## [Problem requirements]
From the records below, print exactly the lines starting at the one containing "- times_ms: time" and ending at the one containing "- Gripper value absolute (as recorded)", ends included, and nothing else.

## [Entries shown]
━━━━
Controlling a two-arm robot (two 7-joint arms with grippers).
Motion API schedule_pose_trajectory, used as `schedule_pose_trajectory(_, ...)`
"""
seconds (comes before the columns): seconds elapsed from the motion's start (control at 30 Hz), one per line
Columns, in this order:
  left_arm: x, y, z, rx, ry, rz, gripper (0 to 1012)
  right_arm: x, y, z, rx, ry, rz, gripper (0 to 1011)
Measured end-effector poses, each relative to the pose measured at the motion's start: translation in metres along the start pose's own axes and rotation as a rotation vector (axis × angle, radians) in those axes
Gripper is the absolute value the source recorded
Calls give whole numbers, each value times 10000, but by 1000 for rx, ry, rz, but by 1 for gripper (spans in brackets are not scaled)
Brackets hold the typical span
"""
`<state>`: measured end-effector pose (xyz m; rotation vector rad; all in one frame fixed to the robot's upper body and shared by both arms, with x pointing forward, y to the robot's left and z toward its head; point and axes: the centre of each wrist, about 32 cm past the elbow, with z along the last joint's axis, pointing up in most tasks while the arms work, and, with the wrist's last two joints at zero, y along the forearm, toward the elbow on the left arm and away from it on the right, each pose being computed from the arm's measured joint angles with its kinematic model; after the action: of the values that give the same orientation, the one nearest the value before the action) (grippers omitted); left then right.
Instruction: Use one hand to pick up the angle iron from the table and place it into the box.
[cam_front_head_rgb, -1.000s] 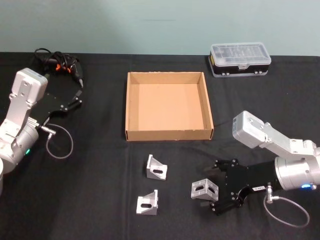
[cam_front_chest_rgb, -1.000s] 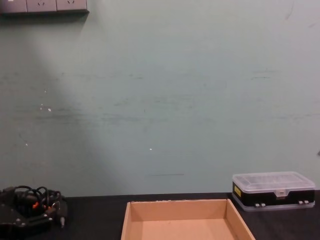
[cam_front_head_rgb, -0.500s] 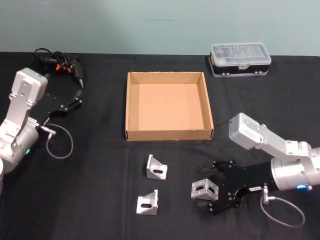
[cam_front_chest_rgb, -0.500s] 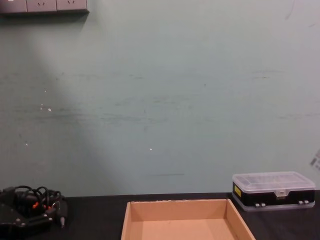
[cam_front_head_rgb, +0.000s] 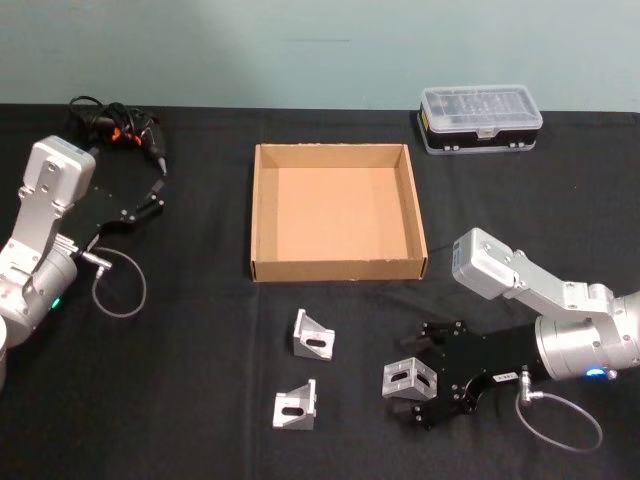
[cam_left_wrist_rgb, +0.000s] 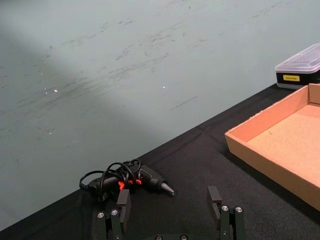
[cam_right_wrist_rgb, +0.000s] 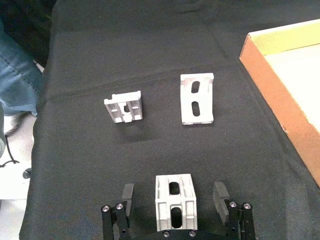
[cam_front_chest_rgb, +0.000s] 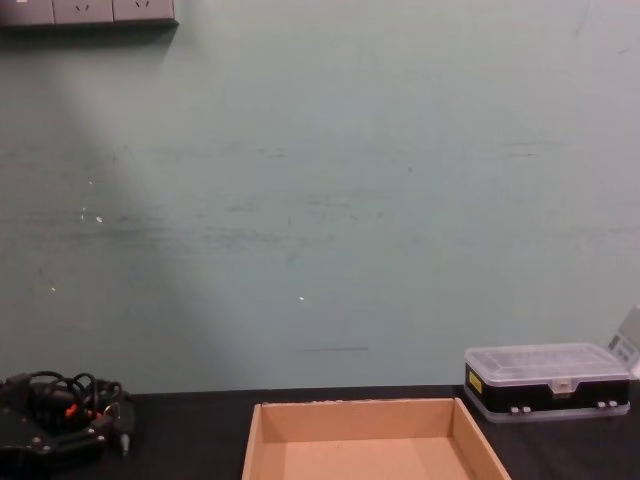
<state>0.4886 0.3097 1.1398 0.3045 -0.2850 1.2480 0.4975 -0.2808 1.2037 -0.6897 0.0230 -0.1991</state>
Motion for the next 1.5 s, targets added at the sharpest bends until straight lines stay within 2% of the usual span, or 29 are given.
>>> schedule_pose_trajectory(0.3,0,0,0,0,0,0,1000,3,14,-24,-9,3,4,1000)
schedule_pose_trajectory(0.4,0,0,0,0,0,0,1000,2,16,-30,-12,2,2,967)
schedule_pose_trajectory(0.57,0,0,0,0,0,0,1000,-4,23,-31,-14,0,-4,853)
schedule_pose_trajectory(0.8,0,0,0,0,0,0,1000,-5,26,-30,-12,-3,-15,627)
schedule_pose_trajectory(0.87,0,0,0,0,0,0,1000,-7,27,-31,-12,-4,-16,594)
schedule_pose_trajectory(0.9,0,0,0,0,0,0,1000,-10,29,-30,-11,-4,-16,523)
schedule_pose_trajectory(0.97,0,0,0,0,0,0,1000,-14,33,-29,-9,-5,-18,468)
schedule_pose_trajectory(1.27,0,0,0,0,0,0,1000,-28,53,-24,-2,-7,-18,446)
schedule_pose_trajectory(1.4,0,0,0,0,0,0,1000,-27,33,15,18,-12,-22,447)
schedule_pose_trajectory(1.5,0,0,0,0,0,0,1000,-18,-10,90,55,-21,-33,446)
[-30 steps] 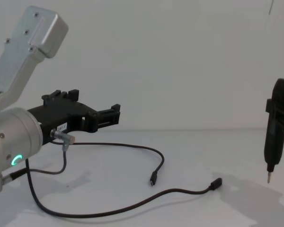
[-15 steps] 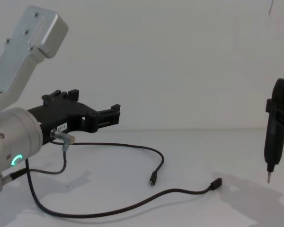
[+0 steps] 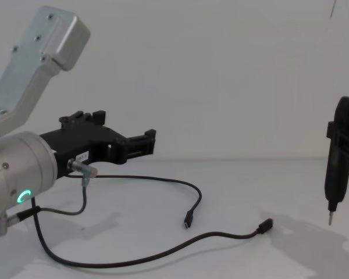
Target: Pick up the data cable with the one hand.
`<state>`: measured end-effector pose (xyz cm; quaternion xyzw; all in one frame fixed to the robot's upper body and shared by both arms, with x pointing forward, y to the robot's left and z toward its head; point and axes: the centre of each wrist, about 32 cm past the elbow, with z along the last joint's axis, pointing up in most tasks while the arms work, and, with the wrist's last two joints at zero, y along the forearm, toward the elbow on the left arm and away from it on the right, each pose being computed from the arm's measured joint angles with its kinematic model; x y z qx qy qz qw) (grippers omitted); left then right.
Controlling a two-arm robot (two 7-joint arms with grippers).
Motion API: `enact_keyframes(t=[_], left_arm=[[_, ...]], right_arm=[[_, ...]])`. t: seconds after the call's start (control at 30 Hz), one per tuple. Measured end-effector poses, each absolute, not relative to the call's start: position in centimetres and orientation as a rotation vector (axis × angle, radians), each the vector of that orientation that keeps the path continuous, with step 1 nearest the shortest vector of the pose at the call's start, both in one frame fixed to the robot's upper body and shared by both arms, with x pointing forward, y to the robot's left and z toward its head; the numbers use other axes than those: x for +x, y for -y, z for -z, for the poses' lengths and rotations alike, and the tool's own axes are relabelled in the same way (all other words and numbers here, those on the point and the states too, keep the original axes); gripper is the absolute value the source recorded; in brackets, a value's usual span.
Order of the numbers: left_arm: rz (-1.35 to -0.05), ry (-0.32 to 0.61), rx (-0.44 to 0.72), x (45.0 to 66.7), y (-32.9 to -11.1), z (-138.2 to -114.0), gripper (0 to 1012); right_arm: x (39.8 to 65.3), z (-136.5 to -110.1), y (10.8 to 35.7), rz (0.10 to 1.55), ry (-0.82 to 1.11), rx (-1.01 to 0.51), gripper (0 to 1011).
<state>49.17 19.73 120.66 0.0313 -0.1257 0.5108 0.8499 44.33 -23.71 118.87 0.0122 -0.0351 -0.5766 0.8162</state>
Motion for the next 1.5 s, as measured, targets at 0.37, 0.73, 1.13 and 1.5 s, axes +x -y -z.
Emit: enact_keyframes(t=[0.37,0.73,1.13,1.5], left_arm=[[-0.942,0.226,0.090,48.6,-19.7,-121.5,1001],[-0.784,0.139,0.164,48.1,-19.9,-122.6,1001],[-0.661,0.024,0.269,49.0,-19.3,-124.0,1001],[-0.600,-0.041,0.335,50.8,-18.1,-124.5,1001]], right_arm=[[44.3,-118.9,23.7,1.229,0.075,0.026,279],[44.3,-118.9,23.7,1.230,0.075,0.026,279],[44.3,-118.9,23.7,1.229,0.075,0.026,279],[44.3,-118.9,23.7,1.229,0.075,0.026,279]])
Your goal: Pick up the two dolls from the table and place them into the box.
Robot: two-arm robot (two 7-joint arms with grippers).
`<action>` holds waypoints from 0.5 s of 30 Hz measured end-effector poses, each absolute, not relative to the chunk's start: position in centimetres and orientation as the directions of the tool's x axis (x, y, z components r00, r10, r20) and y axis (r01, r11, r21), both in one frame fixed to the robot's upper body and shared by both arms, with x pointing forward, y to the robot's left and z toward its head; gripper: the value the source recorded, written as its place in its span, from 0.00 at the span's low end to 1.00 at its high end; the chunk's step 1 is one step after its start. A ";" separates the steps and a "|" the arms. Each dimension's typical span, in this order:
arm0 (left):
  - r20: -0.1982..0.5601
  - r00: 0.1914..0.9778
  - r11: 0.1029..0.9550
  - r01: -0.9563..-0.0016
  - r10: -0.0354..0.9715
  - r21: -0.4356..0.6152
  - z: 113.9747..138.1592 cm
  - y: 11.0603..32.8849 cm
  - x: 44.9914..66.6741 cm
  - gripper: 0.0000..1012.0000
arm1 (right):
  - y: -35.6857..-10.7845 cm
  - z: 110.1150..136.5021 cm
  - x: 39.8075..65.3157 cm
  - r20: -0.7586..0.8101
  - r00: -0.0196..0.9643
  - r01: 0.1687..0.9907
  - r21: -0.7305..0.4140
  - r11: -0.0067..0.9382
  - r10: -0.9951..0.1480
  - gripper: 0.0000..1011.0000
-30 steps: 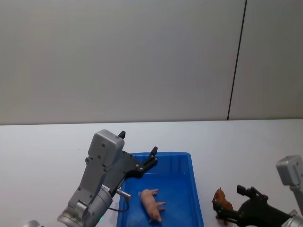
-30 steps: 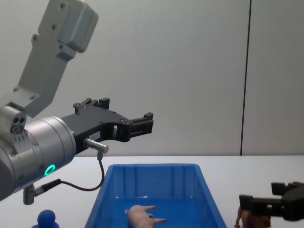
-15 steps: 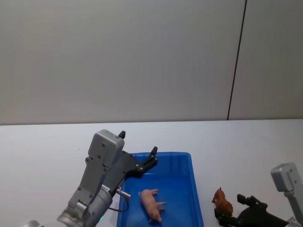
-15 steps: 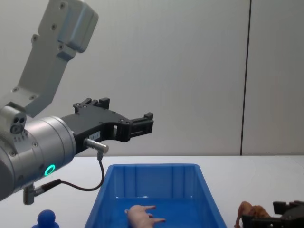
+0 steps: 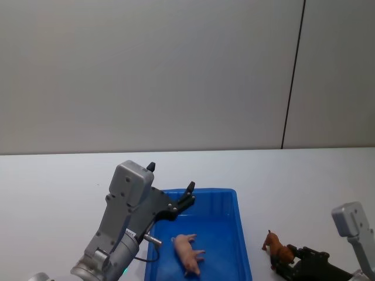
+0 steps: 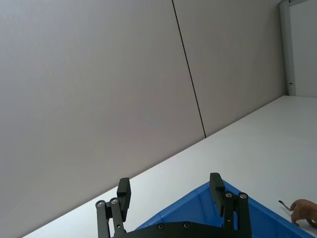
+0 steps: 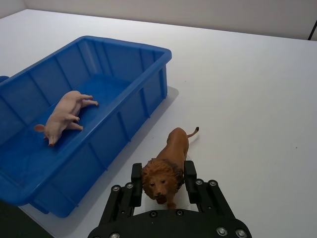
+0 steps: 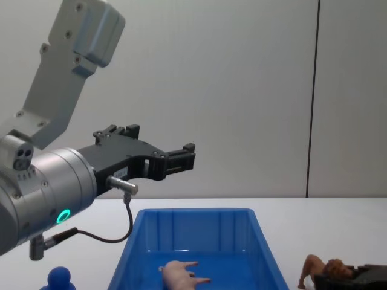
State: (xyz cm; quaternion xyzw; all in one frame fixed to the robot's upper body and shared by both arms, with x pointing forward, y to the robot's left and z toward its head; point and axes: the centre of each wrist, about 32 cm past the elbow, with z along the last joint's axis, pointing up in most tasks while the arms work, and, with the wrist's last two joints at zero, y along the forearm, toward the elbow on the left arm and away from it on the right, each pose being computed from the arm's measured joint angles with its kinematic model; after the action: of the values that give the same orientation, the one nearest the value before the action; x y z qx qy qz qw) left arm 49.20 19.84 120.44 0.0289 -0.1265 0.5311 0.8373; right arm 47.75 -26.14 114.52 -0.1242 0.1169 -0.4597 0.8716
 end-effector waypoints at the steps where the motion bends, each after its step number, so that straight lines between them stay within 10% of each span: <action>1: 0.242 0.404 0.434 -0.897 0.882 -0.086 120.4 19.8 49.2 0.99 | -26.1 114.5 47.8 -0.089 0.550 0.773 -0.323 0.546 -0.831 0.53; 15: 0.242 0.404 0.434 -0.897 0.882 -0.086 120.4 19.8 49.2 0.99 | -25.8 115.5 47.9 -0.039 0.559 0.796 -0.255 0.549 -0.828 0.44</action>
State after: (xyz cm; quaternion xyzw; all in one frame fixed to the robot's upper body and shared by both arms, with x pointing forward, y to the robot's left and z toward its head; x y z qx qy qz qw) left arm 49.20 19.84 120.44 0.0289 -0.1265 0.5311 0.8373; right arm 47.94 -25.84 115.52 -0.1045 0.0774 -0.4632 0.8766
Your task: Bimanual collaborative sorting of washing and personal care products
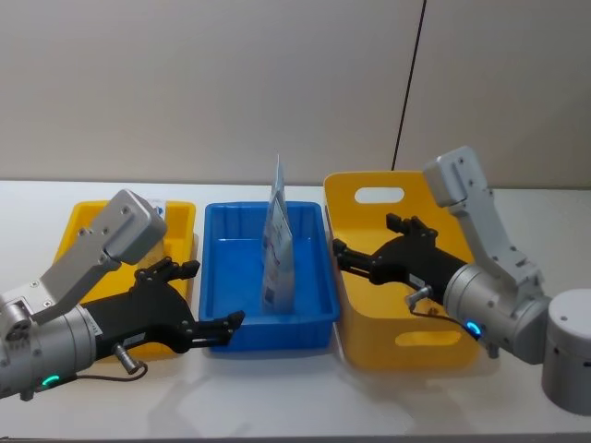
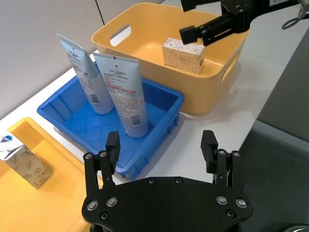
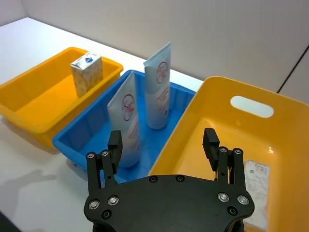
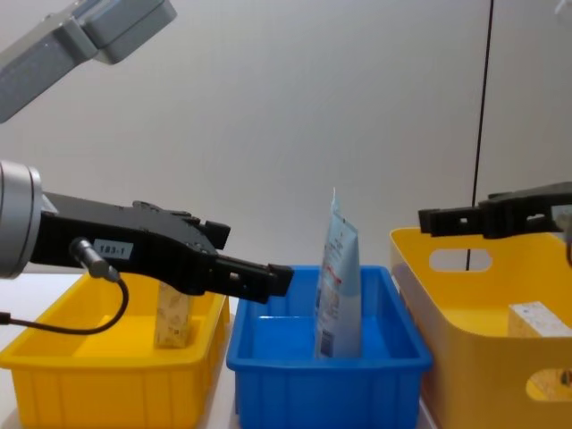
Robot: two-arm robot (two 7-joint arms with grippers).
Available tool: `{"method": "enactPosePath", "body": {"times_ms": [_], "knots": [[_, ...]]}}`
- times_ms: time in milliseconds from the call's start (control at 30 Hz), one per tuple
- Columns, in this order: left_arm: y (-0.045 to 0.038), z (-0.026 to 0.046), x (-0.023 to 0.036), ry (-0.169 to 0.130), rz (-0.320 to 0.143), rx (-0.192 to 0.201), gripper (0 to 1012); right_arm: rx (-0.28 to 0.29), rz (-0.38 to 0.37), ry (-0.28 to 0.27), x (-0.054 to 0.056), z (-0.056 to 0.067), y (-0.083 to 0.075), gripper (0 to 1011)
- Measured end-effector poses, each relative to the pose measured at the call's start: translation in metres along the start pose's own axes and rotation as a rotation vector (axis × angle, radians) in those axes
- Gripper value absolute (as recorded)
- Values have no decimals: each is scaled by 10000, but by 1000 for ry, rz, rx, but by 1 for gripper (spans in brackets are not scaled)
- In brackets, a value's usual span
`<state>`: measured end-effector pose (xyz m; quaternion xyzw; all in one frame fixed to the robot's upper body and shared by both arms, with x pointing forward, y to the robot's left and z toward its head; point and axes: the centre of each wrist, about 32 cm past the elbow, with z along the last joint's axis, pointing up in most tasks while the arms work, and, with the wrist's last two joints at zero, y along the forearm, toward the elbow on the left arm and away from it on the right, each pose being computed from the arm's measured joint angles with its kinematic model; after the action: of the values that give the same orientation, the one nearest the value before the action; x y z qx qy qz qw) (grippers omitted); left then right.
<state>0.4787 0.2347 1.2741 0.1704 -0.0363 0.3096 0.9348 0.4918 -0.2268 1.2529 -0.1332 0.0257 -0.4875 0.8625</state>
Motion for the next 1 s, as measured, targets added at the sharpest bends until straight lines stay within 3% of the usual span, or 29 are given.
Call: {"method": "enactPosePath", "body": {"times_ms": [467, 1000], "knots": [[0, 0, 0, 0, 0, 0, 1001, -37, 45, 27, -221, 41, 67, 1003], [0, 0, 0, 0, 0, 0, 1002, -61, 63, 21, -327, 40, 234, 1003]]}}
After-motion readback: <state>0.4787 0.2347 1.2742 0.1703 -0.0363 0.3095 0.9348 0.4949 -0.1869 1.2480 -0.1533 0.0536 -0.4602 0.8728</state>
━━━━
## [The completed task]
- times_ms: time in milliseconds from the call's start (control at 30 Hz), one per tuple
- Columns, in this order: left_arm: y (-0.045 to 0.038), z (-0.026 to 0.046), x (-0.023 to 0.036), ry (-0.169 to 0.130), rz (-0.320 to 0.143), rx (-0.192 to 0.201), gripper (0 to 1012); right_arm: rx (-0.28 to 0.29), rz (-0.38 to 0.37), ry (-0.28 to 0.27), x (-0.054 to 0.056), z (-0.056 to 0.067), y (-0.083 to 0.075), gripper (0 to 1011)
- Measured end-effector poses, each relative to the pose measured at the call's start: translation in metres along the start pose's own axes and rotation as a rotation vector (axis × angle, radians) in those axes
- Gripper value absolute (as recorded)

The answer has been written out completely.